1945 yılında Kuleli Askeri Lisesi'nden mezun olan Doğan Güreş, 1947 yılında Nakliye (Ulaştırma) Asteğmen rütbesi ile Harp Okulu'nu bitirdi. Doğan Güreş, 1949 yılında Ulaştırma Sınıf Okulu'nu bitirdi ve Muhtelif karargâh ve birliklerde Kısım Amirliği, Bakım Subaylığı, Takım ve Bölük Komutanlığı yaptı. 1963 yılında girdiği Harp Akademisi'ni 1965 yılında bitirerek Kurmay olan Güreş, 1973 yılına kadar çeşitli karargâh ve birliklerde, Atina'da görev yaptı.

1973 yılında Tuğgeneral, 1977 yılında Tümgeneral, 1981 yılında Korgeneral, 1985 yılında Orgeneralliğe yükselen Doğan Güreş, Genelkurmay Personel Başkanlığı ve 3. Kolordu Komutanlığı görevlerinde bulundu. Orgeneral rütbesinde Harp Akademileri Komutanlığı ve 1. Ordu Komutanlığı yapan Doğan Güreş, 23 Ağustos 1989 tarihinde Kara Kuvvetleri Komutanlığı'na, 4 Aralık 1990 tarihinde Genelkurmay Başkanlığı görevine atandı.

TAK ŞAK LAKABI

30 Ağustos 1994 tarihinde emekliye ayrılan Doğan Güreş, geride 'tak şak paşa' lakabını bıraktı. Bu lakap gazetelere verdiği bir demeçten kalmıştı.

Tansu Çiller başbakan koltuğuna oturduktan sonra, 1994 yılında PKK'yı ileri düzeyde zayıflatacak büyük bir atılım gerçekleştirecek ve bu atılım PKK'nın belinin kırılmasıyla sonuçlanacaktı. Operasyonun ardındaki kilit isim ise Genelkurmay Başkanı Güreş idi.

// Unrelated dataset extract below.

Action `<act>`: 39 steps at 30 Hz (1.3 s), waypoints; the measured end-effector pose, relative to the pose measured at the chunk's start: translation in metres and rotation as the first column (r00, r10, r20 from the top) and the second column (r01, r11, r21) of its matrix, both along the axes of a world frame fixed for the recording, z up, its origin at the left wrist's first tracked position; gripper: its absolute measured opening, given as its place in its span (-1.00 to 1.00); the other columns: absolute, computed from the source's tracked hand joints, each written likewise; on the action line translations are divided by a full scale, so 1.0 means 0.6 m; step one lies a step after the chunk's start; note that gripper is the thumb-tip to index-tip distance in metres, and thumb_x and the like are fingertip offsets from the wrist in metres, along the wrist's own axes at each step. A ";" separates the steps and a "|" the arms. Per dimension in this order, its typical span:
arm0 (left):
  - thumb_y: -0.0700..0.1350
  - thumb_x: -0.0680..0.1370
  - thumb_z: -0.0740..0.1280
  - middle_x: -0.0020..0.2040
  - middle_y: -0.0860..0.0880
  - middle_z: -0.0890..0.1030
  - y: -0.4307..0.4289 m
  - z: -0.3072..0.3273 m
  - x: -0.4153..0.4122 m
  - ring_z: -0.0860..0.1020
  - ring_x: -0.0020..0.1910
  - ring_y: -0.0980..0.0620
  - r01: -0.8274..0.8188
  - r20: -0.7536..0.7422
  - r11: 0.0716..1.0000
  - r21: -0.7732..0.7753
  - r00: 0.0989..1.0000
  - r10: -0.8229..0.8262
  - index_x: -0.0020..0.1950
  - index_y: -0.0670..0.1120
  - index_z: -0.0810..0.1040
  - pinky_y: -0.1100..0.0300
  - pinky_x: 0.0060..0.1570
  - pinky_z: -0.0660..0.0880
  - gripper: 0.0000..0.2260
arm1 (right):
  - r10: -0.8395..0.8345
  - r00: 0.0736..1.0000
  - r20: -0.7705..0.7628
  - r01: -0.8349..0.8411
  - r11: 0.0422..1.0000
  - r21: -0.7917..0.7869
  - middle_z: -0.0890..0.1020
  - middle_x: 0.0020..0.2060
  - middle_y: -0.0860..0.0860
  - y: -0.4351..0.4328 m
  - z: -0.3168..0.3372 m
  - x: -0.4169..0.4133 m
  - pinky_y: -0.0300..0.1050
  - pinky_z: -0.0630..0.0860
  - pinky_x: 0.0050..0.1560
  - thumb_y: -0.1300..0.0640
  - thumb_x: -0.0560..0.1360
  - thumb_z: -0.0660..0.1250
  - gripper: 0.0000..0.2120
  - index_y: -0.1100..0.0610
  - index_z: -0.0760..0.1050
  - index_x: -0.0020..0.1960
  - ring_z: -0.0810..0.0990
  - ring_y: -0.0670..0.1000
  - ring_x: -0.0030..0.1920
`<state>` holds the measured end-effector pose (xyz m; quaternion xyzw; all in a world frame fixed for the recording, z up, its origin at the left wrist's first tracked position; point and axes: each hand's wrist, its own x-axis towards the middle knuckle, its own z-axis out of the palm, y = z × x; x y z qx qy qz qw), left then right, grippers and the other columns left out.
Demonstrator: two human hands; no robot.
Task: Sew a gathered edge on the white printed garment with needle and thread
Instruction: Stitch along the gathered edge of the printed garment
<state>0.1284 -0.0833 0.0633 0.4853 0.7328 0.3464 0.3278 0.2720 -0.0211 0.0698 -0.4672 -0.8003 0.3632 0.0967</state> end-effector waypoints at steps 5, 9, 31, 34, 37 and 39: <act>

O zamanlar bir gazeteye yansıyan ve Doğan Güreş'e atfedilen 'Tak emrediyor, şak yapıyorum' demecinde Genelkurmay Başkanı'nın, Başbakan Çiller'le ilişkilerinin düzeyi anlatılıyordu.

Habere göre, İngiltere Genelkurmay Başkanı'nın 'Kadın Başbakanınız emir veriyor mu?' biçimindeki sorusuna cevap veren Doğan Güreş "Ne demek rahat emir verebiliyor mu? Tak diye emir veriyor ben de şak diye selamı çakıp emri uyguluyorum" demişti. Güreş daha sonra haberin yanlış yansıdığını söylese bile adı 'Tak—şak Paşa'ya çıkmıştı bile. Genelkurmay eski Başkanı bundan sonraki özel demeçlerinde Başbakan Tansu Çiller'i 'Kararlı ve cesur bir kadın' olarak niteleyecekti.


doğan-güreş-ve-tansu-çiller.jpg
DYP'DEN SİYASİ DENEME

Tansu Çiller döneminde olan Genelkurmay başkanlığı görevinden emekli olunca Doğan Güreş, DYP'den politikaya atılmıştı. 20 ve 21. dönemde Kilis Milletvekili olarak Türkiye Büyük Millet Meclisi'nde görev yapan Doğan Güreş, bugün yaşama veda etti.

NASIL BİR GENELKURMAY BAŞKANIYDI?

Genelkurmay Başkanı Org. Necip Torumtay'ın istifasıyla boşalan Genelkurmay Başkanlığı'na atandıktan hemen sonra yaptığı açıklaması herkesin dikkatini çekmişti, o zaman. Tarih; 1990 yılının son günleri... Körfez Krizi devam etmektedir ve gazeteciler sürekli Genelkurmay Başkanı'ndan değerlendirme almak istemektedirler. İşte böyle bir ortamda Güreş, konuyla ilgili sorulara 'Bundan sonra herşey siyasi otoritenin elindedir. Beni ilgilendiren birşey olamaz. Muhatabınız da Milli Savunma Bakanı'dır' diyordu.

Artısı da vardı;
Özal'ın 1992 yılında Köşk'te verdiği resepsiyonda HEP kökenli SHP milletvekilleri Sırrı Sakık ve Orhan Doğan'la görüşen Org. Güreş, görüşme sırasında 'Güneydoğu politikasının değiştirileceğini, demokrasi ve insan haklarına dayalı, baskı ve şiddetten uzak bir politika izleneceğini' söyledi. Ardından yaptığı açıklamalarda da Sovyetler'in artık bir tehlike olmaktan çıktığını belirtiyor ve 'Ordu'nun sayıca azaltılacağını ve ateş gücü ile hareket yeteneğinin artırılacağını' vurguluyordu.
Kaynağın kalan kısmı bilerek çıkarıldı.